Gazeteciliği bıraktı.
Bütün günlerini insanoğluna “aklı öne geçirip, doğadan öğrenerek yer çekimine karşı nasıl savaşılacağının kanunlarını bulup açıklayan 3 insanın eserlerini” incelemeye, yazmaya, kitaplarını Türkçe’ye tercüme etmeye adadı. Reşit Aşçıoğlu, bugün “Mars’a gitmeyi projelendirmiş olan ülkelerin” eğitim sistemlerinin her halkasında sarıldıkları Galileo, Newton, Einstein’ı birbirine bağlayan “geçiş köprüleri” üzerinde yoğunlaştı.
Hz. Musa.
Hz. İsa.
Hz. Muhammed.
Üç büyük kitaplı peygamberin insanlara söylemediğini Galileo,“Eylemsizlik”, Newton, “Evrensel Kütle Çekim” ve Einstein da “Görelilik” (rölativite) ile söyledi. Şimdi insanlık, bu üçlünün “geçiş köprülerinden yürüyerek” Mars’a yerleşmeye hazırlanıyor. Geçen hafta hayata gözlerini yuman Hawking de Galileo, Newton, Einstein’ın takipçisi fizikçiydi ve “bu dünyadan ayrılıp uzayda yaşayacağımız bir yer bulamazsak insanlığın sonu gelecek” diyordu.

* * *

Allah aşkına!
Işığın hızı mı olurmuş!
Güneşten çıkıyor, akıp geliyor dünyaya işte... 400 yıl önce (1610’da) Galileo, “ışık hızını ilk ölçen” yol gösterici oldu. Onu ışığın aynı anda her yanda olduğunu söyleyen Newton izledi ve Newton’u da “ışığa gem vuran Einstein” ışık akışını sayıya bağlayarak (saniyede 300.000 km) devam ettirdi.

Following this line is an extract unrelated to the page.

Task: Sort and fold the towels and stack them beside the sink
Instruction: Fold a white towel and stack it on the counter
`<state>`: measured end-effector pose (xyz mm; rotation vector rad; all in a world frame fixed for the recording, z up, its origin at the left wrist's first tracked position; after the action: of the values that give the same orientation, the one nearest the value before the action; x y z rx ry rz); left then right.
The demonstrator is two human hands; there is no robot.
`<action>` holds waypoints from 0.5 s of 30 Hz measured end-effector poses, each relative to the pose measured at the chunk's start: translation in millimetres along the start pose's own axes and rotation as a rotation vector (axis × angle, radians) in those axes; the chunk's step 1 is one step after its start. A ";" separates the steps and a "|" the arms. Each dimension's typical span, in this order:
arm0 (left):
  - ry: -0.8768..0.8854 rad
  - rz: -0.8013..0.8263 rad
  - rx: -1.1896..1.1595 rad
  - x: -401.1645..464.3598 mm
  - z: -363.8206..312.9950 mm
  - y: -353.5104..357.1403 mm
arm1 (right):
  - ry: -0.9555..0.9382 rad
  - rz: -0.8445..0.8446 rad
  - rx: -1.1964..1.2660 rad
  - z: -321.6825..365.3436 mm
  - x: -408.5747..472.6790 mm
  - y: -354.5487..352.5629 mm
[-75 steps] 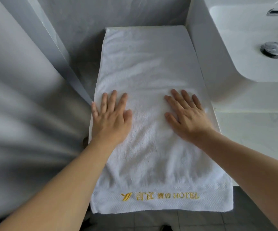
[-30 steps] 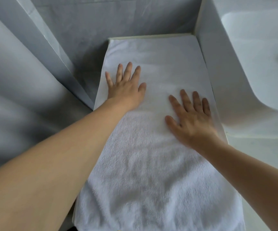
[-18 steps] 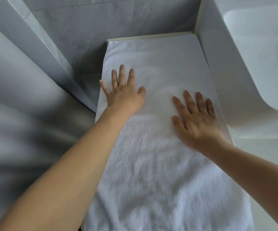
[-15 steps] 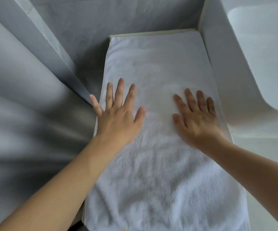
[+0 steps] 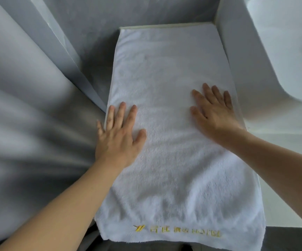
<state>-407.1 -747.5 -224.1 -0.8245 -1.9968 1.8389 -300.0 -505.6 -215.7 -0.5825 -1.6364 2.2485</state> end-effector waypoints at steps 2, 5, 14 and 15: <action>-0.004 -0.002 -0.004 2.3 0.0 0.7 | 0.001 -0.034 0.024 10.5 -17.8 -2.1; -0.003 -0.033 -0.017 2.3 1.5 3.3 | -0.077 0.020 -0.036 29.4 -66.0 12.5; 0.001 0.015 -0.008 7.6 3.0 0.9 | 0.046 -0.044 -0.177 -22.3 -144.9 34.1; -0.008 0.016 -0.009 7.5 1.9 -0.7 | 0.066 -0.051 -0.154 -27.2 -151.7 33.4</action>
<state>-414.2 -744.6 -224.9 -0.8401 -2.0099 1.8462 -154.4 -563.8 -232.5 -0.6376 -1.7818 2.0579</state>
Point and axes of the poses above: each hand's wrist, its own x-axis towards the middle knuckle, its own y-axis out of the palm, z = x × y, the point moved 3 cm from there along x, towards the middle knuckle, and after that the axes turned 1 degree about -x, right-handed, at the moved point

Üç yol göstericiye sahiplendiler.
Marsa’ a gidiyorlar.
Biz İstiklal Marşımıza Osmanlı esintisi yeni beste arıyoruz. 40 yıl önce Bilim Tarihi profesörümüz Adnan Sayılı, “Viyana kapılarından dönmemizde Newton fiziğini bilemeyişimizin de rolü olmuştur” dedi. Osmanlı’nın Cumhuriyeti kuranlara bıraktığı fizik 2000 yıl öncesinin Aristo fiziğiydi. Newton’un 1687 yılında (331 yıl önce) yazdığı “Evrensel Kütle Çekim teorisini açıklayan Doğa Felsefesinin Matematik İlkeleri” adlı kitabı henüz Türkçe’ye kazandırılıp, fen fakültesi öğrencilerine sunulamadı.
Neden geç kaldık?
Reşit Aşçıoğlu, “sabah saat 5, akşam saat 7 evden çıkmamacasına” çalıştı; “Galileo’yu bilmezsen Newton’u anlayamazsın, Newton’u anlayamazsan Einstein’ın sana bir faydası olmaz” gerçeğini anlatan yeni bir kitap yazdı. Yazarın, geç kalmışlığımızın nedenlerini anlatan “Fen’den Borçlu Batı’ya Geçmek ya da Düyun-u Fünun-u Umumiye” adlı kitabı da var.